The Mid Suffolk (Electoral Changes) Order 2018 abolishes existing wards in Mid Suffolk district and Stowmarket parish, replaces them with new ward structures (26 district wards and 6 parish wards), and specifies councillor numbers for each ward. It provides technical mapping references and establishes dates for implementation of electoral proceedings.

Reason

This is a necessary administrative instrument that defines electoral boundaries enabling democratic elections to occur. Without defined wards, local democracy cannot function. The Boundary Commission is an independent body making technical adjustments to electoral representation based on population changes. Deletion would create a legal vacuum in which local elections could not be properly conducted, leaving constituents without elected representation. While one may debate specific boundary lines, some authoritative boundary definition is structurally unavoidable for democratic governance.

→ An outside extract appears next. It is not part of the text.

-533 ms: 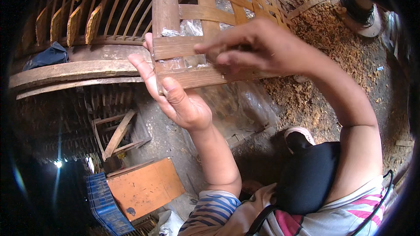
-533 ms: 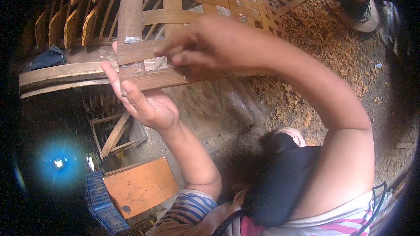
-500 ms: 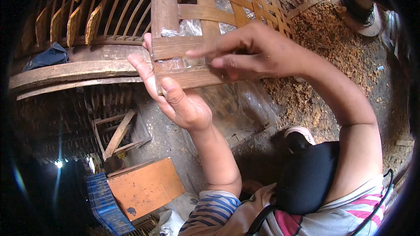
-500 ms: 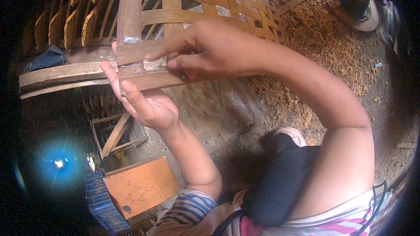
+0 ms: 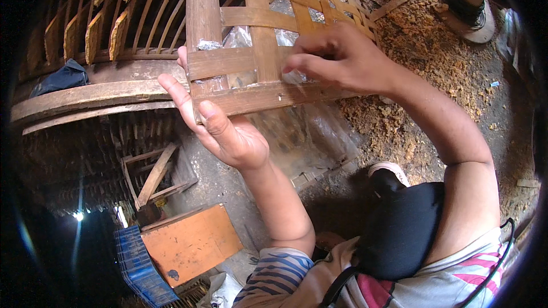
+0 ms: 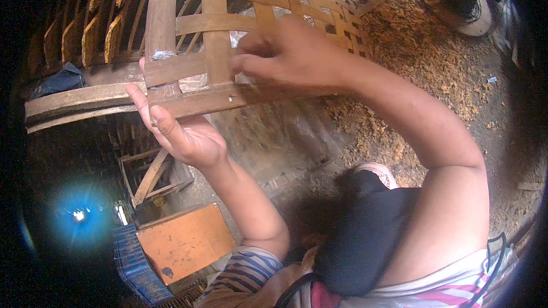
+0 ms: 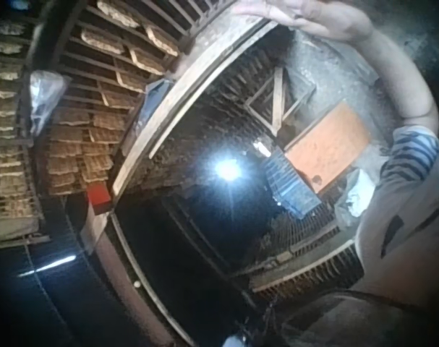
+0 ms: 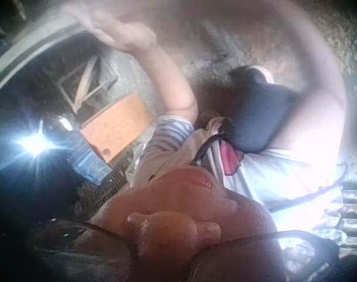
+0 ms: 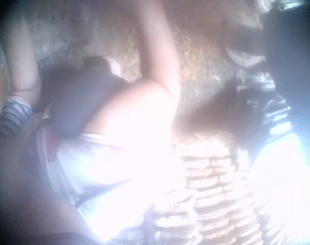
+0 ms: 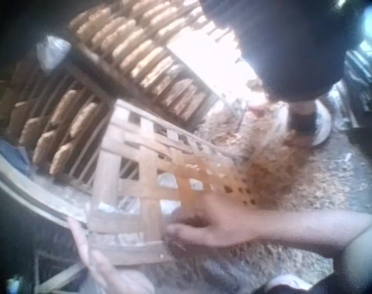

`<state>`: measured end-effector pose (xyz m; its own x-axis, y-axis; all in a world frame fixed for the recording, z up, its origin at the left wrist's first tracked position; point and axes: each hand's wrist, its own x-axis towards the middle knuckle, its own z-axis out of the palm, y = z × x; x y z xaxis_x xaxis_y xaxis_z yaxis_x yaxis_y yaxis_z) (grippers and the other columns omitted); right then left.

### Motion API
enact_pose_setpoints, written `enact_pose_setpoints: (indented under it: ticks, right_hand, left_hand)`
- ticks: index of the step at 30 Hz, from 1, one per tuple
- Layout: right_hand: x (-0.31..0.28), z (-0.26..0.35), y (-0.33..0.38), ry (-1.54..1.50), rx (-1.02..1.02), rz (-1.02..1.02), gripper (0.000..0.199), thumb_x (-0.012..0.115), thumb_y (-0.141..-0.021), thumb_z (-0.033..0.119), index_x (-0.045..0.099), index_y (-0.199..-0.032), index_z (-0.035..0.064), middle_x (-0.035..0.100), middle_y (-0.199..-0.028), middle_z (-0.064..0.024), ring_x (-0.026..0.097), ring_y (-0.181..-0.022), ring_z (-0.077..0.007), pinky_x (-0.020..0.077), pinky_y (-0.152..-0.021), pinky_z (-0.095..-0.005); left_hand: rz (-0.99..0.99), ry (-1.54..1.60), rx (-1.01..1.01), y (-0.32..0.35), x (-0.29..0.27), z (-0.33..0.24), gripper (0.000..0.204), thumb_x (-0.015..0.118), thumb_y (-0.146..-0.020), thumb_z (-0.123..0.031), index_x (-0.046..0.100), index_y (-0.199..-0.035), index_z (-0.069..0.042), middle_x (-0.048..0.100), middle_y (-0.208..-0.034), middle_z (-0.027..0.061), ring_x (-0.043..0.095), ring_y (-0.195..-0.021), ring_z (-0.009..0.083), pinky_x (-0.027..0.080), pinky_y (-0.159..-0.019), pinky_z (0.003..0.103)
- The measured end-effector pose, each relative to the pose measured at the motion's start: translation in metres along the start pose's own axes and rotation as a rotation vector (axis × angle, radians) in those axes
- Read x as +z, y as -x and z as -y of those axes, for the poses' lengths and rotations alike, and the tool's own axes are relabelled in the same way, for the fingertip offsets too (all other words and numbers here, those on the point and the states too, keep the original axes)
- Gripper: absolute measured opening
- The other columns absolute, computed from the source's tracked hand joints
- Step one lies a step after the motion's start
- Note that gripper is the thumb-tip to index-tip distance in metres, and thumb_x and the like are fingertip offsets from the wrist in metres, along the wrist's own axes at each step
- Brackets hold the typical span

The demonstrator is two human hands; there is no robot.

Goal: The person assembles a wooden lattice by hand, aligning and fitting slats together. They handle a plastic sheet and place it over the lattice, then continue adjusting the wooden pieces.

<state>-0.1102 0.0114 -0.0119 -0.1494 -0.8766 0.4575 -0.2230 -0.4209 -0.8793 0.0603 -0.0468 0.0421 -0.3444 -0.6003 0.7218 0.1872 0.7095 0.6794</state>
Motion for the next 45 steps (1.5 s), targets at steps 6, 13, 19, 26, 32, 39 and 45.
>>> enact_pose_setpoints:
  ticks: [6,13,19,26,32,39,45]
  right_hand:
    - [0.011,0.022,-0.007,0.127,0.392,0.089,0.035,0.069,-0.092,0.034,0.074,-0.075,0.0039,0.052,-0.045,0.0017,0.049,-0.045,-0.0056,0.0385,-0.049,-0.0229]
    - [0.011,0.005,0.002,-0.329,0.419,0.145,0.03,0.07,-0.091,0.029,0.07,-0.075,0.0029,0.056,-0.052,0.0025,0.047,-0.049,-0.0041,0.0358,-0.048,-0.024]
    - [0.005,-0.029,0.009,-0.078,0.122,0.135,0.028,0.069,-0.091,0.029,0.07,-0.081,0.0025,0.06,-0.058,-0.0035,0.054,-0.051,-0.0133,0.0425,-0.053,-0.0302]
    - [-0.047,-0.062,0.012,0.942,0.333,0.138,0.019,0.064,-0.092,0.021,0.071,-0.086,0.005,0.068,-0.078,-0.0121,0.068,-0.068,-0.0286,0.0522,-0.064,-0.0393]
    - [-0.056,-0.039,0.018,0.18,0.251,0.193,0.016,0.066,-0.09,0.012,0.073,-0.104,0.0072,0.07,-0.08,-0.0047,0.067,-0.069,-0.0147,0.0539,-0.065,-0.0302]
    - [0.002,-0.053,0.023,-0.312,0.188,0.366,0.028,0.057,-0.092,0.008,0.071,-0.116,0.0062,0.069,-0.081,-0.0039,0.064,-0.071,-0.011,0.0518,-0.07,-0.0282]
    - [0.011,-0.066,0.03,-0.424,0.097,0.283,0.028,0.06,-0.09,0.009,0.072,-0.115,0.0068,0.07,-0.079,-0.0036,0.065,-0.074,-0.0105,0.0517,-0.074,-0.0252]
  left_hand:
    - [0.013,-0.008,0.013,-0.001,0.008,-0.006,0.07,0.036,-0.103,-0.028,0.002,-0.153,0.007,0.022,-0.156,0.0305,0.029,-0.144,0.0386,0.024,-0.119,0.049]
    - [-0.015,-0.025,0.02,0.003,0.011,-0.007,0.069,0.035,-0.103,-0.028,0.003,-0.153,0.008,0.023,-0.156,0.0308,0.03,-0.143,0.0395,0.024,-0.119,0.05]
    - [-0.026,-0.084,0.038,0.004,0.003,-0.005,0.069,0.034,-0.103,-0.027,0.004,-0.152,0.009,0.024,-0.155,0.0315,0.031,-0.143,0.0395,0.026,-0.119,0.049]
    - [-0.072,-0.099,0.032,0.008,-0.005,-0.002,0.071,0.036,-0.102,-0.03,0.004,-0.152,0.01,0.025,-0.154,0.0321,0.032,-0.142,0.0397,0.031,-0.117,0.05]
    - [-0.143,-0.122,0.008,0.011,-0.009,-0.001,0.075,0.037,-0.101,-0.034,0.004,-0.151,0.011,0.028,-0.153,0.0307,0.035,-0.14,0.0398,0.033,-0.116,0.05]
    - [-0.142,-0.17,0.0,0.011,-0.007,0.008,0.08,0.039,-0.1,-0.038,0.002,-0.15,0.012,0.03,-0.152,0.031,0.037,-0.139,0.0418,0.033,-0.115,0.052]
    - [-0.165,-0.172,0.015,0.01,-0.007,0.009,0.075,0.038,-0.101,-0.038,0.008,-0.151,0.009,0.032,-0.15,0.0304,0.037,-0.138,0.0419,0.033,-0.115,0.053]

delete The Trade Repositories (Amendment and Transitional Provision) (EU Exit) Regulations 2018 uksi-2018-1318 · 2018
Summary

These Regulations amend the European Markets Infrastructure Regulation (EMIR) to transfer trade repository supervision from ESMA to the FCA following Brexit, establishing transitional registration arrangements, advance application procedures, and information-gathering powers for the FCA over trade repositories.

Reason

This regulation perpetuates an EU-derived mandatory registration regime for trade repositories that imposes regulatory costs without justification. The complex transitional apparatus (advance applications, deemed registration, 3-year phase-out periods, information requirements) reflects bureaucratic continuity rather than genuine regulatory need. Trade repositories serve a market function—recording derivatives transactions—that does not inherently require state-mandated registration or FCA supervision. The regulation's 20/40 working day decision timeframes, technical standards powers, and ongoing compliance requirements add friction that drives financial activity to competing jurisdictions. Post-Brexit Britain should allow trade repositories to operate on market terms rather than inheriting EU-style mandatory registration, which was never subject to proper democratic scrutiny in the UK.

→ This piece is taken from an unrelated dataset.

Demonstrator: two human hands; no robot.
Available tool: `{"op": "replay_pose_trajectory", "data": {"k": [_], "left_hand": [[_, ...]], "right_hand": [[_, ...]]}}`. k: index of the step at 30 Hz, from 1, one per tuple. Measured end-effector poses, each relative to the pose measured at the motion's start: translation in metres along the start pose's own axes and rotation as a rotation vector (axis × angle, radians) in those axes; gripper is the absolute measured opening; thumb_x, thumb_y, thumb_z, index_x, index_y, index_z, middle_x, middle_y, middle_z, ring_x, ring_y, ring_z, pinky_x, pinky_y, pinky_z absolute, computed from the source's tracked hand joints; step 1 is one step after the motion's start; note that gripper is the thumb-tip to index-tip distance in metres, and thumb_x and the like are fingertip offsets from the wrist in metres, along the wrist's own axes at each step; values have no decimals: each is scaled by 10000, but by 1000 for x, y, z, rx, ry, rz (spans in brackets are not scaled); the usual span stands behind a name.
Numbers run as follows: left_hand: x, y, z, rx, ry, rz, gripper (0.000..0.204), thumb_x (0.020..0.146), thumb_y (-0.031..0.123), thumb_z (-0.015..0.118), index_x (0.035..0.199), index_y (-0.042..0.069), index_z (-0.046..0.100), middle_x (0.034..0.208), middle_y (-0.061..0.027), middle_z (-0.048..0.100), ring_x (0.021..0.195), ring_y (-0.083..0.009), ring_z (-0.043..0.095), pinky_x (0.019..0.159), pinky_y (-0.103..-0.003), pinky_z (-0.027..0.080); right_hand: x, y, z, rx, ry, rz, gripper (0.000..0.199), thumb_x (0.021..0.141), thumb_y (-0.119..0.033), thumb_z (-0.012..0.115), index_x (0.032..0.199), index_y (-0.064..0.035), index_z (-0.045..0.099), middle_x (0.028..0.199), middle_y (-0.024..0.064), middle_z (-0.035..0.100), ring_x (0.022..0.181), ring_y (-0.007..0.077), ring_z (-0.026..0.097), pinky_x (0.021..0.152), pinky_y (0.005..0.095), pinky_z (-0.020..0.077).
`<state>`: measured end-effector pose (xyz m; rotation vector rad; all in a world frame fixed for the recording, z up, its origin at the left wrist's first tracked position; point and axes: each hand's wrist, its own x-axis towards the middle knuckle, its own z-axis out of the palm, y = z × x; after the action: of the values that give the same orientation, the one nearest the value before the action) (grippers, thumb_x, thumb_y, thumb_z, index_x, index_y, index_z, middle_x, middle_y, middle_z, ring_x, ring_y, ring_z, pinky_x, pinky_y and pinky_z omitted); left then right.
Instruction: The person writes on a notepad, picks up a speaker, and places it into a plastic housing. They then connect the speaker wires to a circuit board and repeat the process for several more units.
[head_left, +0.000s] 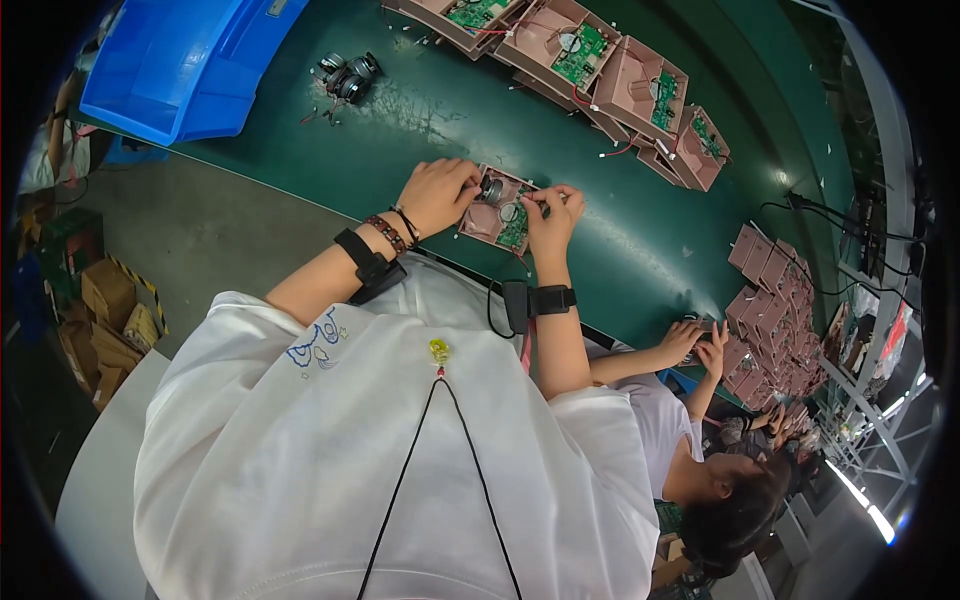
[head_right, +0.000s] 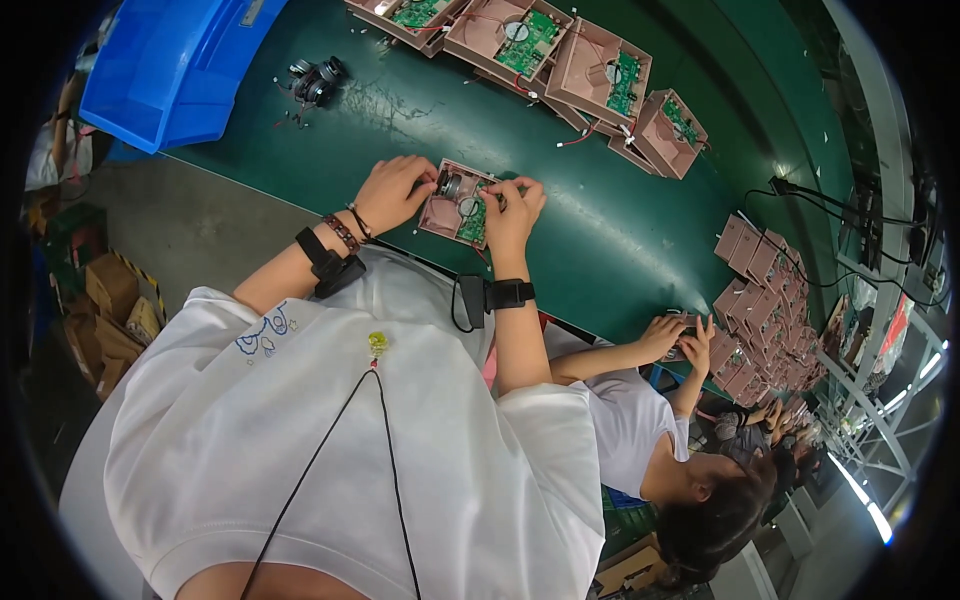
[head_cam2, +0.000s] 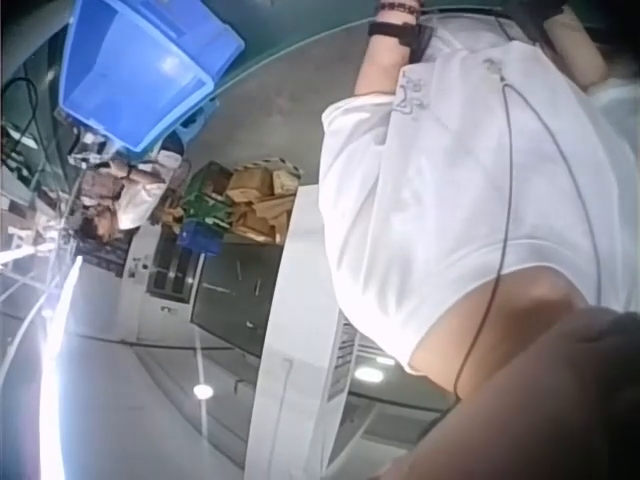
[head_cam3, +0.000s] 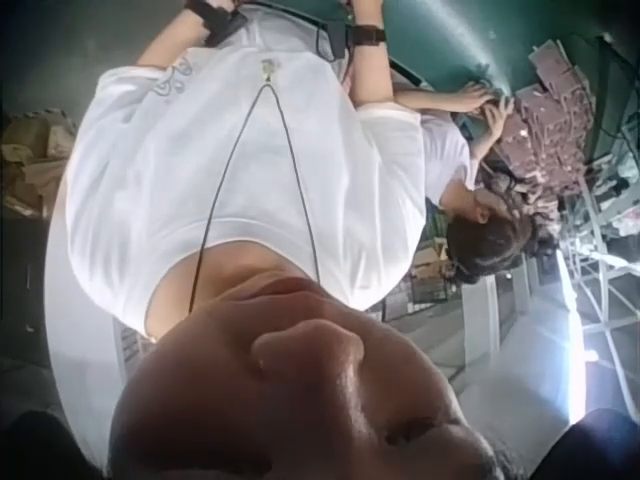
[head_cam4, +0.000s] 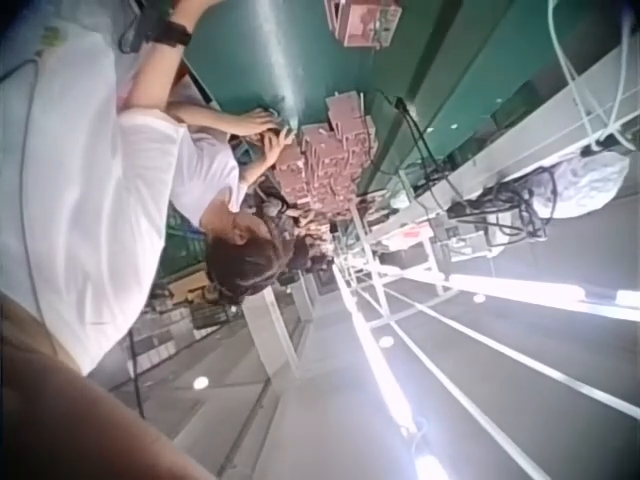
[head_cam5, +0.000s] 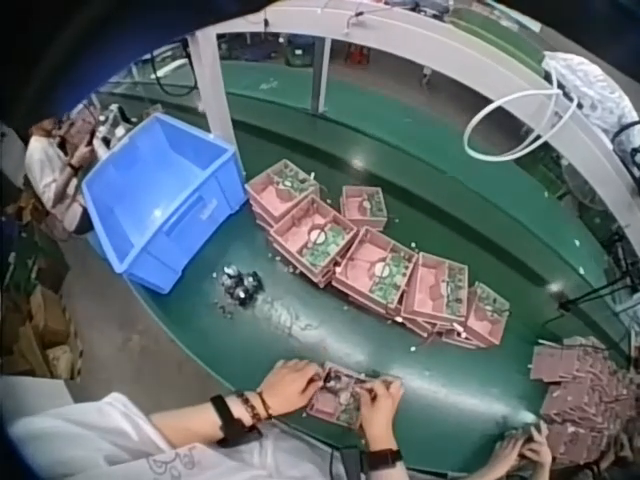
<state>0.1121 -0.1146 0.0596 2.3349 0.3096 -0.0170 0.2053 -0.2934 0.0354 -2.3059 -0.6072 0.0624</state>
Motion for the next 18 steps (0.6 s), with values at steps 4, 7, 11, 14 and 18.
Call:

keep ADDITIONAL DETAILS ABOUT LAND uksi-2018-1319 · 2018
Summary

Amends the Stamp Duty Land Tax (Administration) Regulations 2003 to modify filing deadlines, splitting them between notifiable transactions (30 days) and non-notifiable transactions (14 days), and updates prescribed forms in Schedule 2 for land transaction returns.

Reason

This is a procedural tax administration regulation that clarifies and streamlines filing deadlines. Without it, HMRC's authority to process SDLT returns and refunds would be unclear, creating uncertainty in property transactions. The dual-track deadline system (14 days for non-notifiable, 30 days for notifiable) actually provides proportional relief for simpler transactions. Deletion would create administrative chaos and uncertainty in property tax collection rather than enhancing economic freedom.

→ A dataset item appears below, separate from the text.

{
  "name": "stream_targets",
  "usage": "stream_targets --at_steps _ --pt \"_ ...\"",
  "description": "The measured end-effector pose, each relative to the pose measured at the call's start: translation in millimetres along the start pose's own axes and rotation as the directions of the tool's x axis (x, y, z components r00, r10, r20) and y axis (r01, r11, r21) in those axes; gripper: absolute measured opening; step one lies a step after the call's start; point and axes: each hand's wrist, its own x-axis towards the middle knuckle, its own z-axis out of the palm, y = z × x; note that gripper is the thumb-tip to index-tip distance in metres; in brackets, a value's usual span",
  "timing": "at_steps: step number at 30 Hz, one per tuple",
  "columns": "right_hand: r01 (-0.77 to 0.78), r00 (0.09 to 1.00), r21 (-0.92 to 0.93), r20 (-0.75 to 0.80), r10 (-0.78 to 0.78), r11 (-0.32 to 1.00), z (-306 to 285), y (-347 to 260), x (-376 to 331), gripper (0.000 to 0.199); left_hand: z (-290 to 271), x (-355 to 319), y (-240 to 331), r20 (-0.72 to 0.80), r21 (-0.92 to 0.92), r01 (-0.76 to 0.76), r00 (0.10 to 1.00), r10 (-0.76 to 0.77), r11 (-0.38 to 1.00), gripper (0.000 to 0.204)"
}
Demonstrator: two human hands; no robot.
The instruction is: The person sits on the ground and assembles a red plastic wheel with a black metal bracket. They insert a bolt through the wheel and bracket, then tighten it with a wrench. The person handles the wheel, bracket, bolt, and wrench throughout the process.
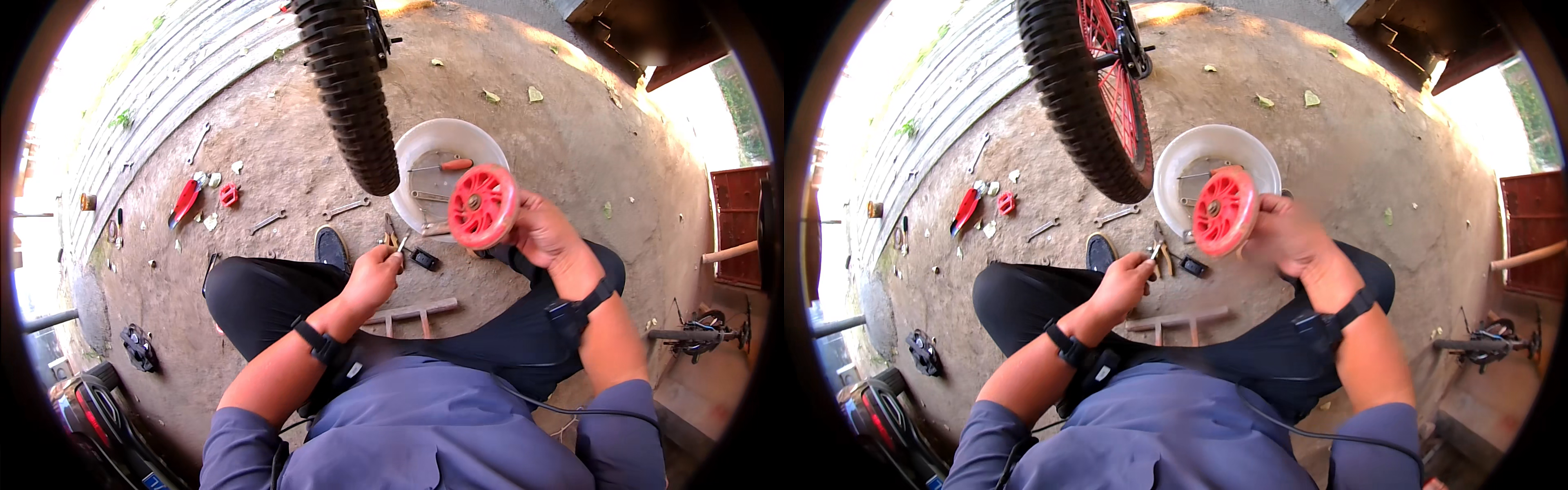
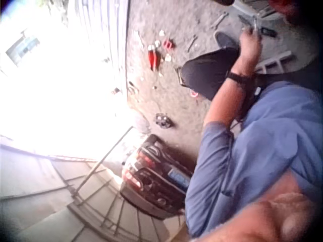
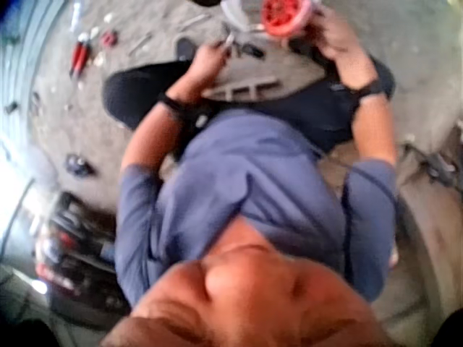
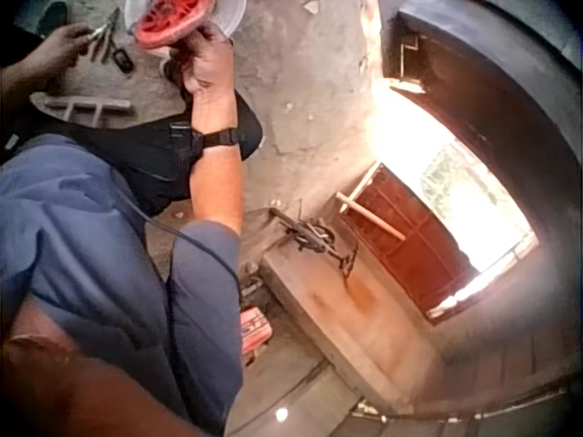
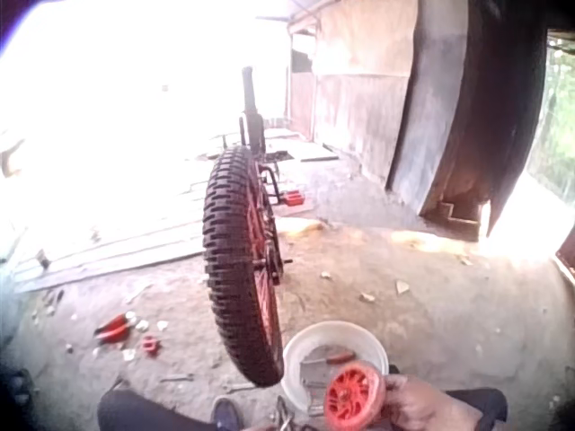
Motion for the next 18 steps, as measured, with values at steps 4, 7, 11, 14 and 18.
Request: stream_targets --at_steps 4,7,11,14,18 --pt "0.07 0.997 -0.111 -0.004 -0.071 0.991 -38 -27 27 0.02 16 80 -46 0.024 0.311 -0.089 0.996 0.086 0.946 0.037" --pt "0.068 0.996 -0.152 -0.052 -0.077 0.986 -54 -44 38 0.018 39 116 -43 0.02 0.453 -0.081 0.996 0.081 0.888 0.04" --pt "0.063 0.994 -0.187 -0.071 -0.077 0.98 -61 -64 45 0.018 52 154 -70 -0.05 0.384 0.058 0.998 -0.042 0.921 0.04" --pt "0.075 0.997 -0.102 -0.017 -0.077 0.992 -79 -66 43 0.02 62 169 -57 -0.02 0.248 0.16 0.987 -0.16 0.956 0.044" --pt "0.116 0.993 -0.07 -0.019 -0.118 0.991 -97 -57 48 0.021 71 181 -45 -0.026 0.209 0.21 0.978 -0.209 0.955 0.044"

keep The Central Securities Depositories (Amendment) (EU Exit) Regulations 2018 uksi-2018-1320 · 2018
Summary

The Central Securities Depositories (Amendment) (EU Exit) Regulations 2018 amend the Central Securities Depositories Regulations 2014 and 2017, and Regulation (EU) No 909/2014, to adapt them for the UK's post-Brexit legal framework. The regulations replace EU references (Union, Member State, ESMA, EEA CSD) with UK equivalents (United Kingdom, Bank of England, FCA, PRA, Treasury, third-country CSD), substitute 'retained EU law' for 'directly applicable EU regulation', and transfer regulatory powers from EU bodies to UK authorities. Key changes include: replacing Directive 2013/36/EU references with Part 4A of FSMA; granting the Treasury power to specify equivalent third countries by regulations; and replacing ESMA's role with UK competent authorities for third-country CSD recognition.

Reason

Deleting this regulation would create a critical gap in the UK's securities settlement infrastructure, as it provides the necessary post-Brexit adaptations that allow the CSD framework to function under UK law. While these amendments are primarily technical (replacing 'EU' references with 'UK'), they perform essential functions: transferring supervisory authority from ESMA to the Bank of England and FCA, maintaining the legal framework for third-country CSD access to UK markets, and preserving settlement finality protections. Without this regulation, the legal basis for operating securities settlement systems in the UK would be uncertain, risking market disruption. The regulation maintains existing regulatory protections rather than imposing new burdens, and preserves the operational continuity that the City of London depends upon for global competitiveness.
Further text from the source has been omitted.